## TASK STATEMENT
Begin at the line below that has "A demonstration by" and stop after the line that has "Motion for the". Please restate only those lines, word for word.

## DATA EXTRACT
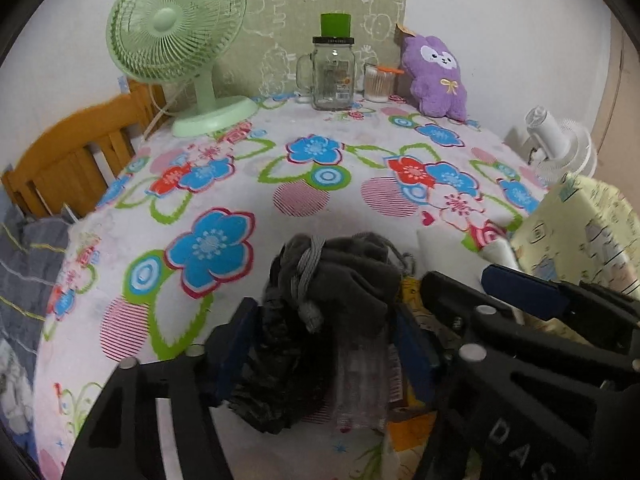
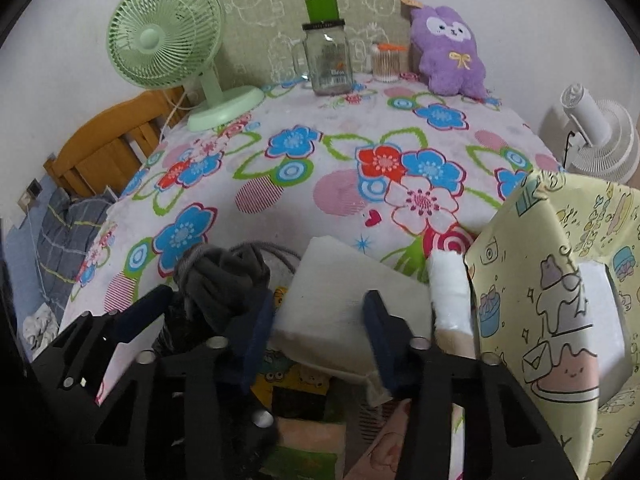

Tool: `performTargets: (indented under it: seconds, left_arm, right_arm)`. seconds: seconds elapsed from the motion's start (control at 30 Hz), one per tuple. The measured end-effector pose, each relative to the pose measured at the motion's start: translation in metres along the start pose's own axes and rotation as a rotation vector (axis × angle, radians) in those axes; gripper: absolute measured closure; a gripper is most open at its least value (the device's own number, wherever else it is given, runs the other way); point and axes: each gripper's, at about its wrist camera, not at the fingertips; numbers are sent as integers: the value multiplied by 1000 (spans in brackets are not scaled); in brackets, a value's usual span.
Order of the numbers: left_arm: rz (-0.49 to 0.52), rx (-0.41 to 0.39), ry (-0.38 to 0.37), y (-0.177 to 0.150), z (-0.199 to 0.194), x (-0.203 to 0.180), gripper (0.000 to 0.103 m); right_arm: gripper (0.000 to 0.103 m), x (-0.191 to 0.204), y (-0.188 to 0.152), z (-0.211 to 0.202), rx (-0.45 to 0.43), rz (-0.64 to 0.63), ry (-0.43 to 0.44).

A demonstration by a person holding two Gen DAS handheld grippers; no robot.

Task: Organize soft objects
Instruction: 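Grasp the black plastic bag with the left gripper while the right gripper grasps the white cloth, then carry the black bag and white cloth in both grippers toward the patterned box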

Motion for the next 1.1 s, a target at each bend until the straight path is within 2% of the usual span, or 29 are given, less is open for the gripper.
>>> performTargets:
  seconds: [0.1, 0.17, 0.3, 0.63, 0.7, 0.83, 0.93, 1.1]
  left_arm:
    - [8, -5, 4, -1, 1, 1, 45]
    - [10, -9, 19, 0, 2, 1, 50]
    - [12, -9, 24, 0, 1, 1, 50]
    - [-28, -4, 7, -6, -8, 12, 51]
    - [-36, -1, 3, -9, -9, 15, 61]
    - [-34, 2, 8, -13, -9, 19, 74]
    - [-31, 4, 6, -15, -8, 21, 81]
    - [-47, -6, -26, -14, -16, 22, 87]
  right_arm:
    - [65, -1, -2, 3, 9, 2, 5]
    - [73, 1, -2, 2, 2, -10, 2]
    - [81, 2, -3, 0, -5, -18, -2]
    - [85, 12, -4, -14, -46, -36, 22]
    - [85, 14, -5, -15, -47, -36, 25]
    - [85, 19, -6, -15, -46, -40, 27]
    - [85, 21, -6, -15, -46, -45, 25]
    - [85, 24, -6, -19, -56, -49, 23]
Point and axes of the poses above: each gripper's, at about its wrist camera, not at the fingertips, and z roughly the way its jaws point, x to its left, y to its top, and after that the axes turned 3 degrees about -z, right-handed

## ANSWER TO THE PROBLEM
A demonstration by a person holding two Gen DAS handheld grippers; no robot.

Task: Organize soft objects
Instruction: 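Grasp the black plastic bag with the left gripper while the right gripper grasps the white cloth, then carry the black bag and white cloth in both grippers toward the patterned box
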
Motion for the next 1.1 s, a target at each bend until the straight path is within 2% of the usual span, or 29 are given, less is open for the gripper.

Nothing else remains to be done in this exercise.